Talbot-Lago T150C SS

So, yes, the T150-C SS was a good, possibly even great car for its day, taken purely on its mechanical merits. But what put it over the top was the teardrop bodywork by Figoni et Falaschi. They’d effectively applied the design language to Delahayes prior to their work on the Talbot, but the Delahayes were huge, imposing pontoon boats, nearly cartoonish in appearance. The T150-C SS was something else entirely. A Gallic rebuke to the recently introduced Mercedes-Benz 540K Autobahn-Kurier, the Talbot scoffed at the Benz’s very literal name and its meager rear-only fender spats. Like the Delahayes that preceded it, the T150-C SS was available with spats on all four wheels. Figoni dispensed with the elegant brutality that tended to characterize Bugatti and Voisin vehicles of the era and aimed for pure, unadulterated beauty. The “Goutte d’Eau” (Drop of Water, or Teardrop), as it was known, wore nary a hard edge save for the crease bisecting the windshield.

This particular car, chassis number 90110, was delivered in 1937. Hidden during the war, it resurfaced afterward in Switzerland in the care of an H. Frey, of Wengen. We like to imagine H. Frey was warmly welcomed by Monsieur Gustave during his prewar visits to the Republic of Żubrówka. In any event, H. Frey had the car rebodied by Hermann Graber of Wichtrach, Switzerland, as an open car. In 1966, he sold the automobile to a G. Frey of Zurich. This was presumably not the same G. Frey who performed “The Heat Is On,” a hit song featured in the 1984 Eddie Murphy film Beverly Hills Cop.

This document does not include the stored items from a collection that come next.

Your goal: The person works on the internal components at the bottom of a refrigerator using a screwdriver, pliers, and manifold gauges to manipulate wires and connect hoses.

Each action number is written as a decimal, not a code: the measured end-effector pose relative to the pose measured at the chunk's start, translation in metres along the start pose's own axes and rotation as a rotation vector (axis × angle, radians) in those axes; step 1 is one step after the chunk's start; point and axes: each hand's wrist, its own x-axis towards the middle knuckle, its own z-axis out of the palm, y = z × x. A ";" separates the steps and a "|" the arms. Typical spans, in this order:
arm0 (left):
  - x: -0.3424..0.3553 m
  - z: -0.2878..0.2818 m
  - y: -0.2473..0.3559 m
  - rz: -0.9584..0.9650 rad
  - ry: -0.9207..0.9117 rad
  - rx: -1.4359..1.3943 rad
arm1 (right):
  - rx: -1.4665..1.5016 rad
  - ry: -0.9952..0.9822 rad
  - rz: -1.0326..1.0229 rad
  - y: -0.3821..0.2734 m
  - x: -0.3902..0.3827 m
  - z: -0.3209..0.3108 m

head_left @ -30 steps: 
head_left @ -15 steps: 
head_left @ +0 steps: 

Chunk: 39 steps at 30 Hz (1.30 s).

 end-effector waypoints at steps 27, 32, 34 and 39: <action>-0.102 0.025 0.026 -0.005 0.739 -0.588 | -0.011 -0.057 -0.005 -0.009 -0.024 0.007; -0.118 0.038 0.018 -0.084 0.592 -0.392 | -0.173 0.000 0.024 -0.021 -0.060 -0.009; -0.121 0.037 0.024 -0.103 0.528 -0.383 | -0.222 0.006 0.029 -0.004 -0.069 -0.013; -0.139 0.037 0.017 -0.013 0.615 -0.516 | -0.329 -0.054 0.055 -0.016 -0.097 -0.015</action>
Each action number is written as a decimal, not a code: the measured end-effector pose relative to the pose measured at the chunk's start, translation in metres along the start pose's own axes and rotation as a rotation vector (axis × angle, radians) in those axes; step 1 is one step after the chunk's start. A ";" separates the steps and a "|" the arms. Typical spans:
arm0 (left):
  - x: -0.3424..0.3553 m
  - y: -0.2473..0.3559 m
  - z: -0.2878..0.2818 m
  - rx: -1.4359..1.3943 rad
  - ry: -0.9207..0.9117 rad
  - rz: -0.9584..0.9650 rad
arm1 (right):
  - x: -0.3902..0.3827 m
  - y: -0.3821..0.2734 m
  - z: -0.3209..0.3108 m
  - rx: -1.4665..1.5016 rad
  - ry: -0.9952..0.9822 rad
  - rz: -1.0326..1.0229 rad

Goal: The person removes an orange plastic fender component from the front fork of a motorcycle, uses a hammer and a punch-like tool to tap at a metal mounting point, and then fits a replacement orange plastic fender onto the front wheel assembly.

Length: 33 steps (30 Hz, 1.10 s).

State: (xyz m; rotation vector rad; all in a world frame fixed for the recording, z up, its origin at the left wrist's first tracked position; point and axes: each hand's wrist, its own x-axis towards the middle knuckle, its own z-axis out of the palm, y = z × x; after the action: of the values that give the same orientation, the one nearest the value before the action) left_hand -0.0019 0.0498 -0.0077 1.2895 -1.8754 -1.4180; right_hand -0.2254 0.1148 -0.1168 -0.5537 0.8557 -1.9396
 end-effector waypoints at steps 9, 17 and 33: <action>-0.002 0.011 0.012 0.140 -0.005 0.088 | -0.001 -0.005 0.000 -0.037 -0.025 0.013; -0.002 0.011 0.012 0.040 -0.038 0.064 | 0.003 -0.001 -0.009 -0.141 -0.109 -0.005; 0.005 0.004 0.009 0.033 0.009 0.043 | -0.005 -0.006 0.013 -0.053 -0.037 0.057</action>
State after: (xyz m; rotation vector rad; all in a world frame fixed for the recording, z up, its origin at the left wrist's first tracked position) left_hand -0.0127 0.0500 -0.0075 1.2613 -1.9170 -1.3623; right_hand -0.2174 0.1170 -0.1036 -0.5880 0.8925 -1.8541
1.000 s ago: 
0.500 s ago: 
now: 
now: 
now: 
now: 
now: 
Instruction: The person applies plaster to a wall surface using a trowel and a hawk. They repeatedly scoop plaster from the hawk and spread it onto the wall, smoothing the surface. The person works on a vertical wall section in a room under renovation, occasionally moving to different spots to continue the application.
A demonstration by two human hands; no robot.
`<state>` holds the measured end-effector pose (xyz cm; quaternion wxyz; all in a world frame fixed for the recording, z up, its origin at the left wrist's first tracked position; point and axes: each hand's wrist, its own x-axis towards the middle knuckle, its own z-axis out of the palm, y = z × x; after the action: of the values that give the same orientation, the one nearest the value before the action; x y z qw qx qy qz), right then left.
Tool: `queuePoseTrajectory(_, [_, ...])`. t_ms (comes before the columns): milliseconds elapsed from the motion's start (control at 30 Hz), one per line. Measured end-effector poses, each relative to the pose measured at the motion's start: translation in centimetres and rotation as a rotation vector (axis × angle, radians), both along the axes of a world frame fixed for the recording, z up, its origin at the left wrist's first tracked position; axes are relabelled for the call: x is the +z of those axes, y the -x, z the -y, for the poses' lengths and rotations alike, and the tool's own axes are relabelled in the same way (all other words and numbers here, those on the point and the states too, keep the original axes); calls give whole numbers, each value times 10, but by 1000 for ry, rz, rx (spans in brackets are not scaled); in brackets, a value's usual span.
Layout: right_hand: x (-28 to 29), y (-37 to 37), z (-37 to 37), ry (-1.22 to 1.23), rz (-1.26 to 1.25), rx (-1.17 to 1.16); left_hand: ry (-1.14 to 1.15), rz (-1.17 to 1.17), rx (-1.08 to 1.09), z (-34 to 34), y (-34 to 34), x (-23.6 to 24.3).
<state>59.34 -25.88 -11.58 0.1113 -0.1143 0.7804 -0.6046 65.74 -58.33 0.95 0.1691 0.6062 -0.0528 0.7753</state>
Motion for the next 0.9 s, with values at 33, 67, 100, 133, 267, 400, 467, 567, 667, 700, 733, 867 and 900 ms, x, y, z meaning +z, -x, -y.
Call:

Three years after the release of Beverly Hills Cop, Murphy starred in Beverly Hills Cop II, which featured no compositions performed by G. Frey, late of the Eagles. Oddly enough, G. Frey of Zurich chose 1987 to sell his T150-C SS to its current owner, who then commissioned Auto Classique Touraine of Tours, France, to restore the Talbot-Lago to its original form, including the front fender’s spats. It was one of only two examples of T150-C SS to wear them.

Up for auction next month at the RM Sotheby’s Villa Erba event, this 4.0-liter, triple-carb, hemi-straight-six-powered coupe is sure to bring serious coin. The auction house suggests bidding will end somewhere between $3.5 and $4.5 million, which is more scratch than you’re bound to scrape together busking “The Heat Is On” in the bowels of the Paris Métro. Eddie Murphy, though? He’s probably got the money to buy it. Perhaps he should.